Violent offenders vs. people convicted of violent offenses

Changing the language around incarceration

Instead of “inmate,” use “person in prison” or “person who is incarcerated”

The Associated Press Stylebook, as of yet, provides no guidance on the language around the incarcerated. If the media were to follow the person-first approach, the practice should be to describe people in prison as “a person who is incarcerated,” “person in prison,” or “incarcerated person.” But when FWD.us conducted a search of stories published in 2020 in eight newspapers and wire services including in The New York Times, Los Angeles Times and the Associated Press, it found more than 10,000 articles that used the terms “inmate,” “felon,” or “offender,” compared to 480 articles that used people first terms.

As a journalist, I understand the reasons why — at first glance, the terms seem neutrally factual. More importantly, the words are short, succinct and easy to fit into sentences and headlines. But as I do more and more work with writers inside, it doesn’t feel right. If each of us were truly honest, how many of us would not cringe or react with fear if they were told that someone had been an “inmate?”

“Words are everything,” Norris Henderson, the founder and executive director of Voice of Experience, a New Orleans-based criminal justice advocacy organization by formerly incarcerated people, stated. “It becomes that adjective that denies you every opportunity that people have been preparing for.” He added that it also feels like people who have been incarcerated are being told to stay in their place. 

When I started my fellowship at Reynolds Journalism Institute, I had a goal of creating a framework for collaborative journalism between Prison Journalism Project’s writers and other media organizations. The past year’s work has highlighted a challenge for us to tackle in 2022: helping to change the language used to describe people who are incarcerated. 

In an occurrence that is all too frequent, we encounter situations where we would work with an incarcerated writer to deliver a powerful and eloquent article only to have a publication refer to them as an “inmate.” In articles written about the Prison Journalism Project, our organization would often be described as one that works with “inmates.” Each time, we would kick ourselves wishing we had the foresight to discuss the language around incarceration beforehand. 

There is compelling evidence that shows the negative impact of these words on public opinion.
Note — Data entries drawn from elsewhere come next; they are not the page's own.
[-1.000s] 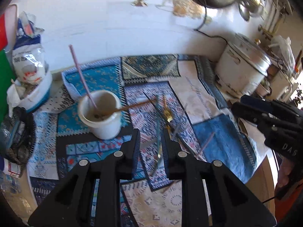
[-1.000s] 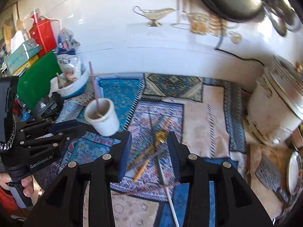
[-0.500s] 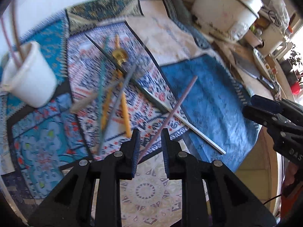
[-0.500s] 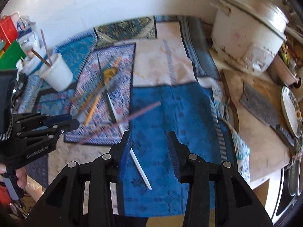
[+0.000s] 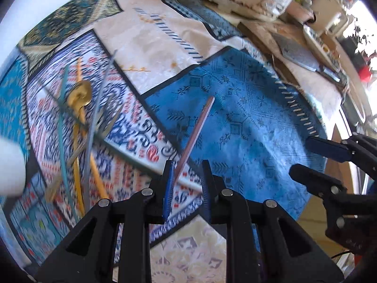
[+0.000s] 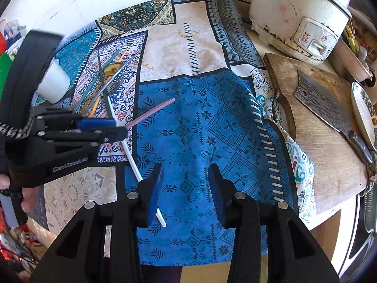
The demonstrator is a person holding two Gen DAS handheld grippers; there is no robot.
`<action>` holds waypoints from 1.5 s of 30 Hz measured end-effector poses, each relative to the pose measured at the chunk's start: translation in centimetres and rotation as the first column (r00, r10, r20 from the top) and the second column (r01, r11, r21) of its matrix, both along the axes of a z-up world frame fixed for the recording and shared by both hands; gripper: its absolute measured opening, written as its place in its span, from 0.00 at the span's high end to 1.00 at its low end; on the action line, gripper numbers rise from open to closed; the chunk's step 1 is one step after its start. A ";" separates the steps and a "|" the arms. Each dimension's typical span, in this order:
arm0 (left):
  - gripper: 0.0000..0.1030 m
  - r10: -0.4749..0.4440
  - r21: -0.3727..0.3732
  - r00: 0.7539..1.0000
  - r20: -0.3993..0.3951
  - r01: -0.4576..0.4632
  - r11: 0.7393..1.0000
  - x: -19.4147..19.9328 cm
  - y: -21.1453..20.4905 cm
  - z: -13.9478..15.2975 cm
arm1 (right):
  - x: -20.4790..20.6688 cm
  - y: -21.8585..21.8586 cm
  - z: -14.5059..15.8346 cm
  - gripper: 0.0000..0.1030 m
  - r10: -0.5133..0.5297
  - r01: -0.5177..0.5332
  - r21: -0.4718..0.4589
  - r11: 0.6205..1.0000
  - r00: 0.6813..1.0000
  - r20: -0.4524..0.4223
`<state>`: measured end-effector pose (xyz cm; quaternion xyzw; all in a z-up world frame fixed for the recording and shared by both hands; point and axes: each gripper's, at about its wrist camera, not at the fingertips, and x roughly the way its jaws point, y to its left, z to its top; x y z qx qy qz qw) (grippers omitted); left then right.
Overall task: Organize utensils
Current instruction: 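Return the left tool to the utensil pile and grasp another pink chopstick, then grasp a grey metal chopstick with the right tool while the left tool holds its chopstick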
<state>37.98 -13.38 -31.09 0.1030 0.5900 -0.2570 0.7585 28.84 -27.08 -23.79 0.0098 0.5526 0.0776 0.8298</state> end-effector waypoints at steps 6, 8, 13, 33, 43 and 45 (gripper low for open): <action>0.80 -0.059 0.066 0.998 -0.032 0.061 0.996 0.8 -1.2 -1.3 | 0.6 -0.4 -0.4 0.65 -0.013 0.013 0.037 0.999 1.000 -0.012; 0.83 -0.079 0.085 0.997 -0.023 0.081 0.993 0.7 -1.3 -1.4 | 0.6 -0.5 -0.5 0.65 -0.013 0.013 0.042 0.999 1.000 -0.017; 0.95 -0.129 0.135 0.991 0.038 0.123 0.983 0.2 -2.3 -1.8 | 1.0 -0.6 -0.9 0.65 -0.016 0.017 0.044 0.999 0.999 -0.033; 0.96 0.254 -0.061 0.953 0.166 -0.247 0.967 -3.8 10.8 5.6 | 4.4 7.9 -3.6 0.65 0.249 -0.246 0.042 0.968 0.964 -0.091; 0.96 0.452 -0.148 0.873 0.180 -0.431 0.890 -6.2 17.4 7.2 | 7.5 11.1 -3.9 0.66 0.303 -0.299 0.057 0.953 0.947 -0.107; 0.96 0.476 -0.162 0.861 0.181 -0.451 0.877 -6.5 18.3 7.5 | 8.3 11.8 -3.5 0.66 0.311 -0.308 0.045 0.950 0.946 -0.091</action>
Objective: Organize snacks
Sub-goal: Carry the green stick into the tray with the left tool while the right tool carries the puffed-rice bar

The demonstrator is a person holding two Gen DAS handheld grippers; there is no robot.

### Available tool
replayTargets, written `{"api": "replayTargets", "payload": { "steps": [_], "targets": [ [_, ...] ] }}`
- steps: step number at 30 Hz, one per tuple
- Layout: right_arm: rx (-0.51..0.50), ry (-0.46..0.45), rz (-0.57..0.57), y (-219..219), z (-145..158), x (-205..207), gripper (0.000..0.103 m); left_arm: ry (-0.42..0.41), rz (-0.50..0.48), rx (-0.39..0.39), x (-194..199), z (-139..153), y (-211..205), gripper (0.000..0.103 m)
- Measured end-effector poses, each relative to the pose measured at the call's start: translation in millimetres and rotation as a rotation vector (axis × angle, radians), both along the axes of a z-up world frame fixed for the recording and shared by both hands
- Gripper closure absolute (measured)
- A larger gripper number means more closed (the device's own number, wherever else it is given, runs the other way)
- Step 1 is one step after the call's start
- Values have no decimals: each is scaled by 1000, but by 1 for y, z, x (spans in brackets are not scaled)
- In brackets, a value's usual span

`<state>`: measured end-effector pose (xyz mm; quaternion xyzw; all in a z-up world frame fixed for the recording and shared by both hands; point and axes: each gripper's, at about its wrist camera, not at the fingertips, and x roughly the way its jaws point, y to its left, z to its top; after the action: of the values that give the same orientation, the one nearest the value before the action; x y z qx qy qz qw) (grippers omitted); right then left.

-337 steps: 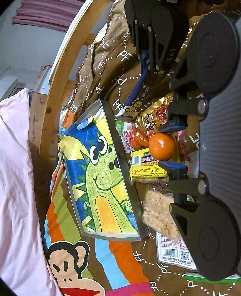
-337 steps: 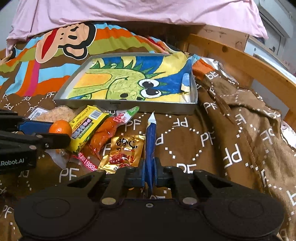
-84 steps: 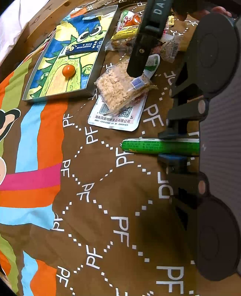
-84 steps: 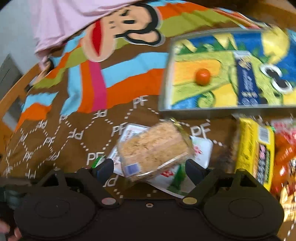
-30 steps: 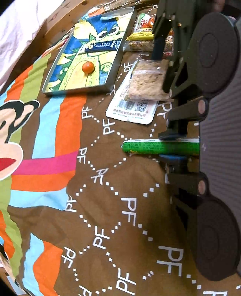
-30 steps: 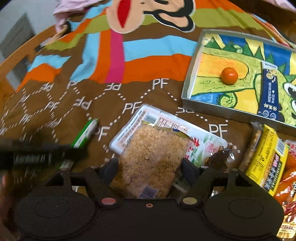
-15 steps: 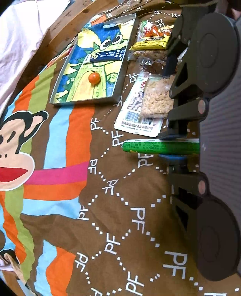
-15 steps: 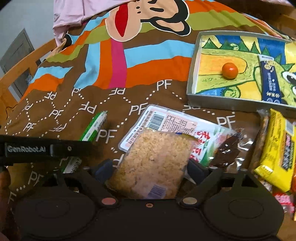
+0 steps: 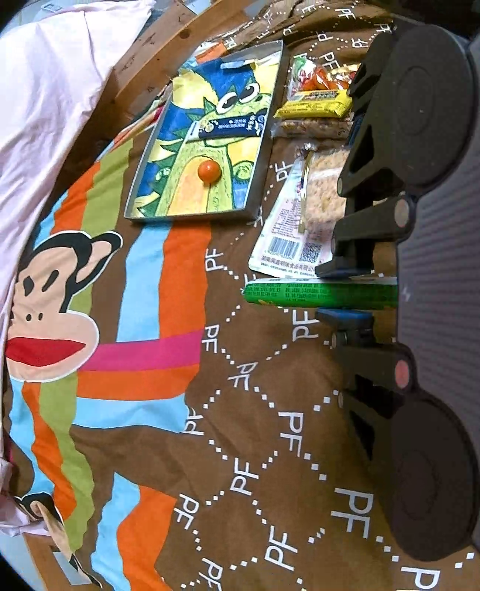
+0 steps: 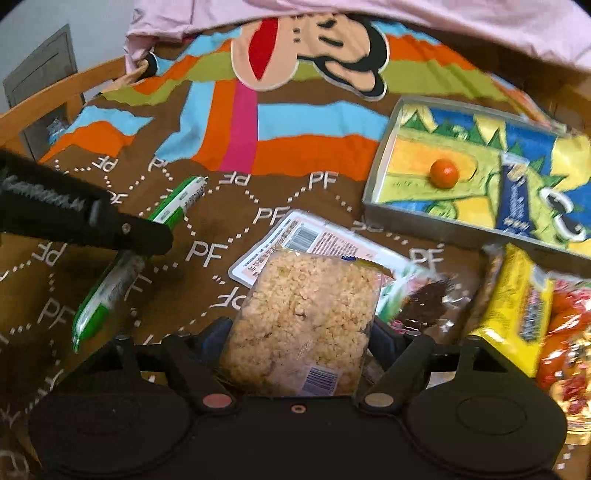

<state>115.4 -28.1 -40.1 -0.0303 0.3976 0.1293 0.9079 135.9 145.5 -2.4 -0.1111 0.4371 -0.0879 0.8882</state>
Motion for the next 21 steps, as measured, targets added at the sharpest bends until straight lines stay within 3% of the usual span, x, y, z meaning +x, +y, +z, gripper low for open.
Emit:
{"api": "replayTargets", "payload": {
  "steps": [12,21],
  "targets": [
    [-60,-151,28,-60,58,-18,24,-52,-21,-71,27,16,-39,84],
    [48,-272,-175,-141,69,30,24,-113,-92,-107,90,27,-117,84]
  ]
}}
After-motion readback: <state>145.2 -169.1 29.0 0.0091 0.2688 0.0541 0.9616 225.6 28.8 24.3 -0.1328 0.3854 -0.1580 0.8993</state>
In a poll by FWD.us in partnership with Benenson Strategy Group, respondents were evenly split between neutral associations like “needs rehabilitation” and “made a mistake,” when they saw the word “person with a felony conviction.” But 68% of respondents associated the word “felon” with negative impressions like “dangerous,” “scary,” and “serious criminal.” They saw similar trends with other words. 

“Words are everything. It becomes that adjective that denies you every opportunity that people have been preparing for.”

Norris Henderson

In my conversations with incarcerated and formerly incarcerated writers, some of them told me that the word “prisoner” was acceptable to them because it literally meant “a person held against their will.” Henderson said he also found “offender” to be less offensive than the word “inmate.”

But Lawrence Bartley, the director of The Marshall Project’s News Life Inside, pointed out that the problem with that is that the preferred term among people who are impacted could be different depending on the region. “Where I was incarcerated, being called an inmate was tantamount to being called a racial slur,” he said, adding that in some Midwestern states, people prefer to be called an inmate rather than a prisoner. “It’s best to simply call people by their names.” 

In instances where it’s unavoidable to describe a person’s relationship to incarceration, editors might argue that “person who is incarcerated,” or “a person behind bars,” is too much of a mouthful, but Zöe Towns, FWD.us’ senior director for criminal justice reform, argues that “the issue of word count is just a question of prioritization.” 

This issue isn’t just one for editors. FWD.us had singled out The New York Times in its People First report in 2020 for using the word “convict” four times more than the next closest major newspaper, but when I looked through some articles on its site recently, I found that there were inconsistencies in terminology depending on the article, suggesting that reporters can have an impact by being thoughtful in their word choice. Most recent NYT articles that I looked through largely used person first language. 

At the Prison Journalism Project, we have a dual challenge when it comes to this issue of language because we work with writers who have not necessarily put thought into how they would like to be described. In the vast majority of the stories we receive, writers refer to themselves and people inside their community as inmates, convicts, felons and prisoners. A few do it intentionally, but most do it because they’re used to being called by those labels. 

“They live in an environment where this is the language,” Henderson said. “That’s all they hear… You are who you think people think you are.”

For the moment, we have published our writers’ work using the terminology that they themselves select. We intend to always respect their choice of words, but in 2022, we hope to also provide some kind of guidance, so they have the opportunity to be thoughtful in their choices and can join the effort to bring about the necessary change.